I wrote the simplest, crudest failover script I could.

#!/bin/bash

# We keep a static route through the main router, so that
# we can always tell if the fibre optic link is up.

APE="p.q.r.s"
ip route replace "$APE" via 192.168.11.1

switch_gw() {
    ip route replace default via "$1"
}

# If the current route doesn't provide outside connectivity
# for more than 15 seconds, switch to another one and see if
# it works any better. Rinse and repeat, forever.

while /bin/true;
do
    # Which is our current default gateway?
    GW=$(
        ip -j r l
        | jq -r '.[] | select(.dst == "default") | .gateway'
        | head -1
    )

    # Hardcoded potential gateway options,
    # one via ethernet and one via wifi.

    if [[ $GW == "192.168.43.1" ]];
    then
        OTHER_GW=192.168.11.1
    else
        OTHER_GW=192.168.43.1
    fi

    # The IP address of a host to ping to check connectivity.
    PING_DST="a.b.c.d"

    # If the preferred gateway is not explicitly set,
    # default to the faster link.
    PREFERRED_GW=$(cat /etc/default/preferred-gateway 2>/dev/null)

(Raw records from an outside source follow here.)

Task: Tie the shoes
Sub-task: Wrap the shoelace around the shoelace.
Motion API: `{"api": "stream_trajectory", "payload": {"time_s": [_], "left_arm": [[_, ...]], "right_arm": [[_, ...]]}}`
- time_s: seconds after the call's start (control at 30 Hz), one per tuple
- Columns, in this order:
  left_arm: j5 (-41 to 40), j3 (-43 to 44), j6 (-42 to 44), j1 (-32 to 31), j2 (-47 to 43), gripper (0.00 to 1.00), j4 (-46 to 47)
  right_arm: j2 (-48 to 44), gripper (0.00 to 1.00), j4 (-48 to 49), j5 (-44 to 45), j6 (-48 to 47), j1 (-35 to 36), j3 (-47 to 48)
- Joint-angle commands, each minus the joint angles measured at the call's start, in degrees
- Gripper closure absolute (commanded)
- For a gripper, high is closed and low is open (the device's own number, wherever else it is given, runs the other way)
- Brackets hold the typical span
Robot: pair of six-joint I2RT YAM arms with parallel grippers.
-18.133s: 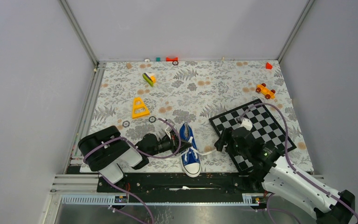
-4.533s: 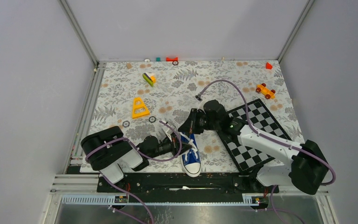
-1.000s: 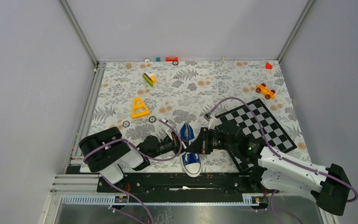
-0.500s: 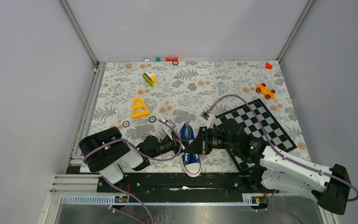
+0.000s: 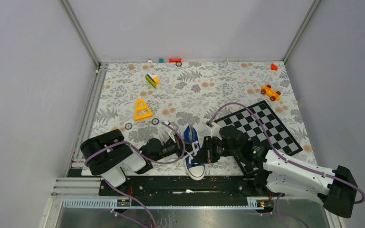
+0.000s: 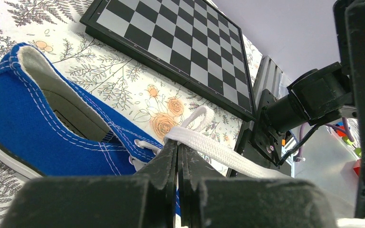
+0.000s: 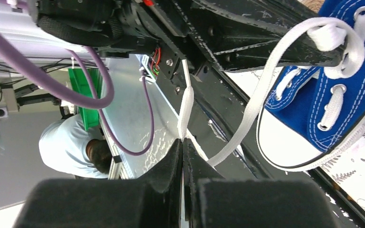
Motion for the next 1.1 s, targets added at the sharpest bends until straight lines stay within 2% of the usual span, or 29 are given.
{"api": "stream_trajectory", "payload": {"time_s": [0.0,0.3,0.4,0.53,0.63,0.77,0.87,1.07], "left_arm": [[-0.6,0.2,-0.1,-0.2,-1.9,1.0,4.3],[-1.3,-1.9,0.4,-0.2,-4.0,1.0,4.4],[-0.4,-1.7,0.3,-0.2,-3.5,1.0,4.4],[-0.2,-1.6,0.2,-0.2,-3.2,1.0,4.4],[0.1,-1.6,0.1,-0.2,-3.3,1.0,4.4],[0.2,-1.8,0.0,-0.2,-3.6,1.0,4.4],[0.6,-1.8,0.1,-0.2,-3.6,1.0,4.4],[3.6,-2.5,1.2,-0.2,-3.6,1.0,4.3]], "right_arm": [[1.4,1.0,1.3,2.5,-2.1,0.6,0.3],[0.8,1.0,-4.0,7.7,-4.7,0.6,-1.5],[0.6,0.84,-6.0,8.4,-5.2,0.6,-2.0],[-0.3,0.53,-6.4,9.5,-5.2,0.5,-3.1],[-1.0,0.38,-7.4,11.2,-5.4,0.5,-2.9],[-3.0,0.35,-9.2,16.6,-6.6,0.3,-2.5],[-4.1,0.44,-6.9,21.6,-6.4,-1.0,-4.7],[1.2,0.52,3.0,13.0,-6.1,-10.2,-6.0]]}}
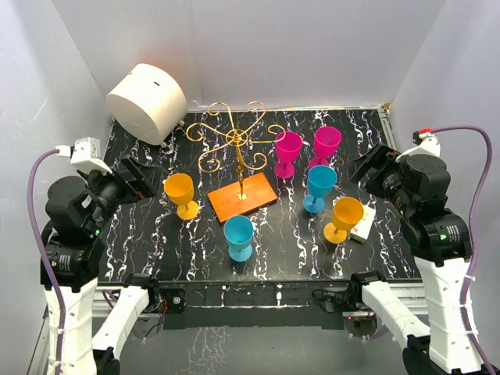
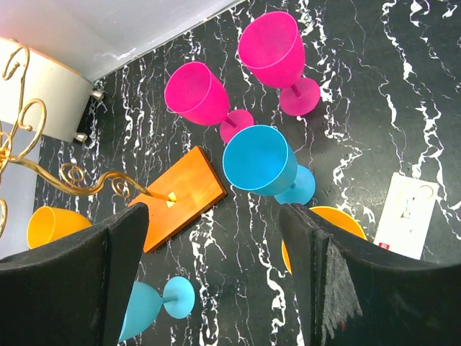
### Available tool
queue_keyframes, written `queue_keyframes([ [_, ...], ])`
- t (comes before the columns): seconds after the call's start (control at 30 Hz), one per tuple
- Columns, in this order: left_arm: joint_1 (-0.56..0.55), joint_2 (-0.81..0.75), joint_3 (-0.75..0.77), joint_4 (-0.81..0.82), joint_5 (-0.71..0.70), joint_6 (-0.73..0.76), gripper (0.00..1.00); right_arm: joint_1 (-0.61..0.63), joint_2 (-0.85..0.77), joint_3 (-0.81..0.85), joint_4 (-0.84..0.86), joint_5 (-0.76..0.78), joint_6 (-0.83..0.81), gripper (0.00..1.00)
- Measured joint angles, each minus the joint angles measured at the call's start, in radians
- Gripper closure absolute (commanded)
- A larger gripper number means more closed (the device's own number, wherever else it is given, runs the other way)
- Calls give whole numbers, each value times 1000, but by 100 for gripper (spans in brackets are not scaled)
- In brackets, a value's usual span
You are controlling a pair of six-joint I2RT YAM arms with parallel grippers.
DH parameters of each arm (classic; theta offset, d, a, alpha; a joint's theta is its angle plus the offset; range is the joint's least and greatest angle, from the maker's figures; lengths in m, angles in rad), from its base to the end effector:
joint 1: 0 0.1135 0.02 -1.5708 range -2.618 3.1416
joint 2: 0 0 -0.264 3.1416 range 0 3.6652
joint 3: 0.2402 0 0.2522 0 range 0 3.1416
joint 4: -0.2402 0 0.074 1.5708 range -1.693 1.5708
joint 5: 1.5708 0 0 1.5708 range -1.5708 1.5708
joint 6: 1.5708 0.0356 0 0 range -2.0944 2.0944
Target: Place the wine glass upside down on the wine glass rack
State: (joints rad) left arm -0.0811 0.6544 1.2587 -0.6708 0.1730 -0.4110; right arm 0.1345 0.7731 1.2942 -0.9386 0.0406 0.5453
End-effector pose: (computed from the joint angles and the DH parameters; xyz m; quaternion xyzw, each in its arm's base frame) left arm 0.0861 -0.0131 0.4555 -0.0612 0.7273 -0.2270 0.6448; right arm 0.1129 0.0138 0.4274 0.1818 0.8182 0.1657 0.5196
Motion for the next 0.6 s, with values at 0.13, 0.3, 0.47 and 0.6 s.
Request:
queue_keyframes([
  [0.13,0,36,0,32,5,6,1,0,11,0,-4,2,-15,25],
  [0.3,0,51,-31,99,54,29,1,0,48,5,-45,-6,-62,26],
  [0.47,-1,55,-82,171,87,41,1,0,98,26,-109,-13,-96,28],
  [0.6,-1,47,-108,239,101,44,1,0,144,26,-174,-28,-108,38],
])
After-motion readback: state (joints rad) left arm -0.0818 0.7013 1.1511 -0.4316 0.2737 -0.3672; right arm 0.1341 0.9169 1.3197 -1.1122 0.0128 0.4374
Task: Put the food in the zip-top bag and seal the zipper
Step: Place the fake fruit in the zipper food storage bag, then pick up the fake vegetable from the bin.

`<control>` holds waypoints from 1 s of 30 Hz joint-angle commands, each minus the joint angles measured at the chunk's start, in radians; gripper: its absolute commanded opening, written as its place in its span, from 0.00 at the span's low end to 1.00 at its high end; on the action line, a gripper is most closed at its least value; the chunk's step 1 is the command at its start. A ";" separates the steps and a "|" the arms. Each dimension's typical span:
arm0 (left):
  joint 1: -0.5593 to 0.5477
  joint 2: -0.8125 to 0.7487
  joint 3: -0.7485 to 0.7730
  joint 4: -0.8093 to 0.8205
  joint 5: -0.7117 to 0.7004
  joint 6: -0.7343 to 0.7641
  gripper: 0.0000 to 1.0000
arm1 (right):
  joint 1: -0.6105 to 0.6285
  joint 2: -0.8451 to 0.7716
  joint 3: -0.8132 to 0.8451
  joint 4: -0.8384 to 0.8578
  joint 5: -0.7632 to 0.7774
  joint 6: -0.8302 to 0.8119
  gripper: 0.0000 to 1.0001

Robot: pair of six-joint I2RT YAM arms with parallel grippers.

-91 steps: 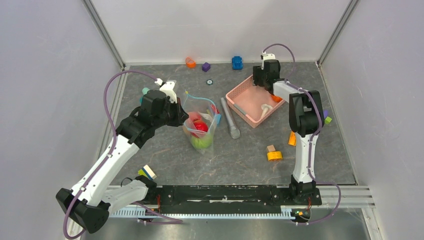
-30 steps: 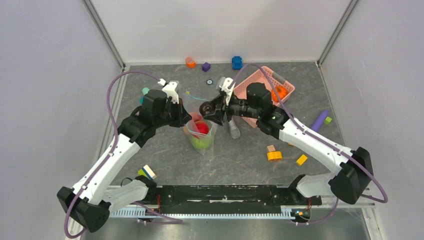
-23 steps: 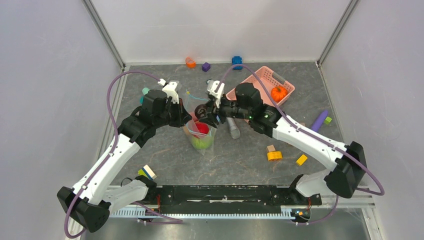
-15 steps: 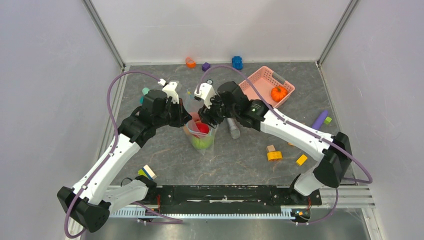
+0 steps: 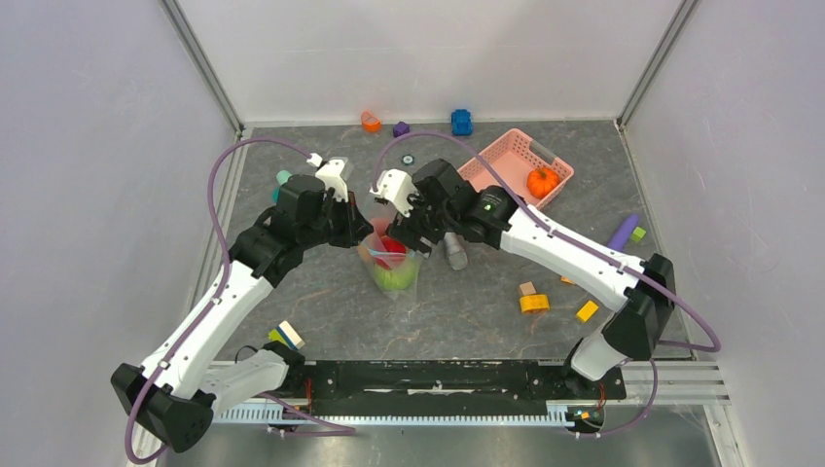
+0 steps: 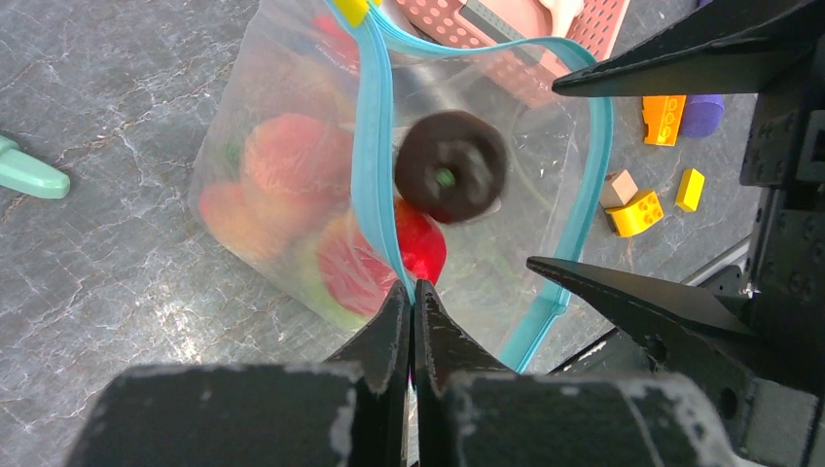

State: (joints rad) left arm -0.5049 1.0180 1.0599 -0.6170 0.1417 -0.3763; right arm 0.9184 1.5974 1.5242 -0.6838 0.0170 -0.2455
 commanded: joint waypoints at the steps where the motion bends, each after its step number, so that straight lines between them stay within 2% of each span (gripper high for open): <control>1: 0.008 -0.016 0.001 0.040 0.010 -0.016 0.03 | 0.004 -0.076 -0.007 0.031 0.003 -0.029 0.89; 8: 0.008 -0.016 0.002 0.039 0.014 -0.017 0.03 | 0.004 -0.115 -0.033 0.093 -0.014 -0.046 0.98; 14: 0.007 -0.017 0.002 0.040 0.014 -0.016 0.03 | 0.003 -0.166 -0.055 0.182 -0.010 -0.029 0.98; 20: 0.008 -0.016 0.002 0.039 0.013 -0.016 0.03 | -0.012 -0.255 -0.135 0.336 0.120 0.017 0.98; 26: 0.008 -0.008 0.002 0.040 0.014 -0.016 0.03 | -0.108 -0.295 -0.178 0.384 0.144 0.094 0.98; 30: 0.008 -0.007 0.002 0.039 0.015 -0.016 0.03 | -0.217 -0.287 -0.183 0.377 0.123 0.154 0.98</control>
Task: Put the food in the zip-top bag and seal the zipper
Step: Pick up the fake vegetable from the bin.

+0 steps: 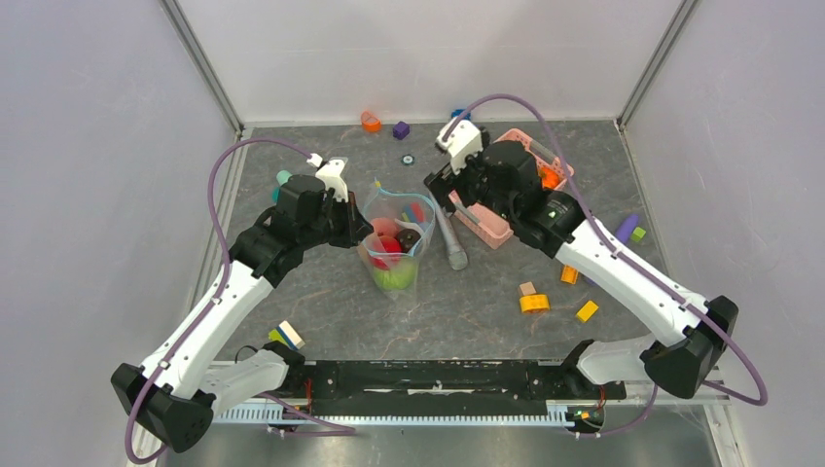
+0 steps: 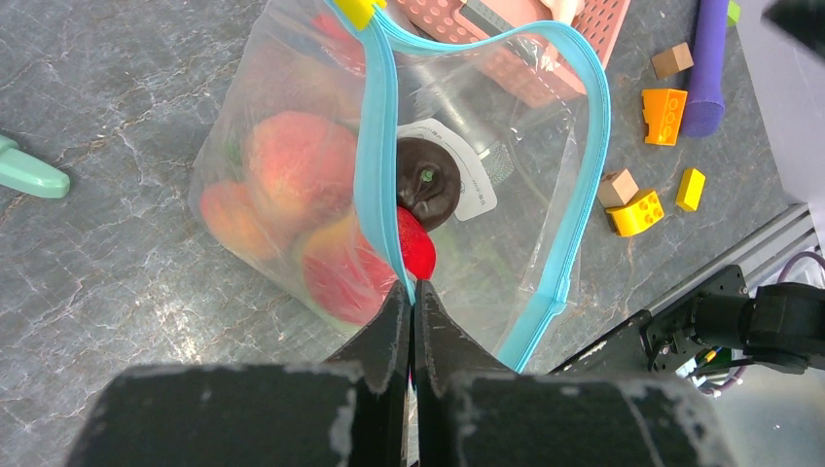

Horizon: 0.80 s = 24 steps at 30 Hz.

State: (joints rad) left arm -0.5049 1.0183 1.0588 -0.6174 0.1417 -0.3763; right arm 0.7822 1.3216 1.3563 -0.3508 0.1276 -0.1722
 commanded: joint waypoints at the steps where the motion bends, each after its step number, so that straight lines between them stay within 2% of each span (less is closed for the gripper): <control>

    if [[ $GW != ${PREFERRED_GW:-192.168.11.1} ]];
    then
    	if /bin/ping -n -w1 -c1 "$APE" &>/dev/null;
        then
            echo "Route through $OTHER_GW is working"
            sleep 10;
            if /bin/ping -n -w1 -c1 "$APE" &>/dev/null;
            then
                echo "Switching route back from $GW to $OTHER_GW"
                switch_gw "$OTHER_GW"
		sleep 10
		continue
            fi
        fi
    fi

    if ! /bin/ping -n -w1 -c1 "$PING_DST" &>/dev/null;
    then
        if ! /bin/ping -n -w2 -c1 "$PING_DST" &>/dev/null;
        then
            echo "Route through $GW is not working"
            sleep 10;
            if ! /bin/ping -n -w3 -c1 "$PING_DST" &>/dev/null;
            then
                echo "Switching route from $GW to $OTHER_GW"
                switch_gw "$OTHER_GW"
            fi
        fi
    fi

    sleep 10
done

Don't miss the ladder of ping commands with increasing waits to detect when a link is or isn't working. Is it crude? Yes. Does it work? Yes. I start this script as a systemd service, and it runs forever.

This code has two features that I specifically wanted: it switches back to the main connection when it starts working again, and I can echo an IP address into /etc/default/preferred-gateway to force it to prefer another gateway. (That's how I can avoid an uplink that has persistently high packet loss.)

This code works for me, but it has hardcoded IP addresses and other cruft, and I have no interest in making it more widely usable or supporting its use.

Is there no hope for sophistication?

The weakest part of the approach above is the dependence on running ping intermittently against a fixed list of targets in order to estimate link quality.

Ideally, I would like a better measure of connectivity. For example, checking in /proc/net/tcp to see if established TCP connections start having retransmits, or by looking for an increase in the number of failing DNS queries on the system. (I don't know offhand how to find an answer to that, other than sniffing traffic. That would work for us at home, but I'd probably try to find another way first.)

(One problem with this approach: it could check only the current default route. It would need to do something else to figure out if other links are working, in order to switch back to a preferred link after a failure.)

But crude works so well that I don't plan to work on any of this.